Dataset entries:
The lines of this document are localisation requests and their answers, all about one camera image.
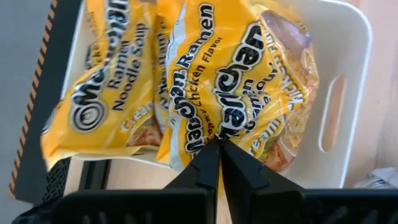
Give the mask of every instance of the yellow plastic package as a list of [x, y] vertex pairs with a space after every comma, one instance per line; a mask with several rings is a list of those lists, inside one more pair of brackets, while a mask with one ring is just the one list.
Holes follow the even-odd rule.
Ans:
[[160, 152], [170, 151], [174, 169], [217, 138], [286, 170], [318, 86], [311, 38], [293, 10], [264, 0], [188, 0], [166, 68], [170, 117]]
[[161, 140], [152, 92], [155, 4], [86, 4], [103, 28], [98, 37], [103, 59], [76, 80], [44, 129], [42, 150], [49, 169], [74, 154], [130, 156], [142, 147], [157, 148]]
[[154, 101], [156, 119], [162, 132], [169, 119], [169, 91], [166, 77], [166, 52], [169, 35], [185, 0], [158, 0], [154, 39]]

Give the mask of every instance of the wooden surface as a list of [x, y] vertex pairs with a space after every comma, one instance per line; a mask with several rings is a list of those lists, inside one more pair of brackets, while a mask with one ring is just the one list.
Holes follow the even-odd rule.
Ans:
[[[352, 187], [375, 168], [398, 166], [398, 29], [395, 25], [398, 20], [398, 1], [353, 2], [358, 4], [371, 22], [374, 42], [346, 187]], [[80, 179], [80, 172], [81, 162], [72, 159], [65, 192], [77, 189], [76, 180]], [[120, 159], [112, 162], [108, 188], [162, 188], [175, 175], [171, 169]], [[218, 221], [230, 223], [224, 197], [219, 201]]]

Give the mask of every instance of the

PROBLEM DETAILS — Please repeat the data verbatim and leave the pictures out of your copy.

RESPONSE BOX —
The lines of this document are localisation requests and their answers, all about one camera image.
Give the mask of every instance of the yellow plastic package as a list of [x, y] vertex pairs with a space after every comma, one instance per line; a mask with several rings is a list of those lists, inside one more pair of brackets, while a mask with one ring is just the one list.
Holes follow the even-odd rule.
Ans:
[[160, 152], [170, 151], [174, 169], [217, 138], [286, 170], [318, 86], [311, 38], [293, 10], [264, 0], [188, 0], [166, 68], [170, 117]]
[[161, 140], [152, 92], [155, 4], [86, 4], [103, 28], [98, 37], [103, 59], [76, 80], [44, 129], [42, 150], [49, 169], [74, 154], [130, 156], [142, 147], [157, 148]]
[[154, 101], [156, 119], [162, 132], [169, 119], [169, 91], [166, 77], [166, 52], [169, 35], [185, 0], [158, 0], [154, 39]]

Give the mask of every instance of the wooden surface as a list of [x, y] vertex pairs with a space after every comma, one instance per line; a mask with several rings is a list of those lists, inside one more pair of brackets, while a mask with one ring is just the one list.
Holes follow the even-odd rule.
Ans:
[[[352, 187], [375, 168], [398, 166], [398, 29], [395, 25], [398, 20], [398, 1], [353, 2], [358, 4], [371, 22], [374, 42], [346, 187]], [[80, 179], [80, 172], [81, 162], [72, 159], [65, 192], [77, 189], [76, 180]], [[120, 159], [112, 162], [108, 188], [162, 188], [175, 175], [171, 169]], [[218, 221], [230, 223], [224, 197], [219, 201]]]

Give the mask of every instance of the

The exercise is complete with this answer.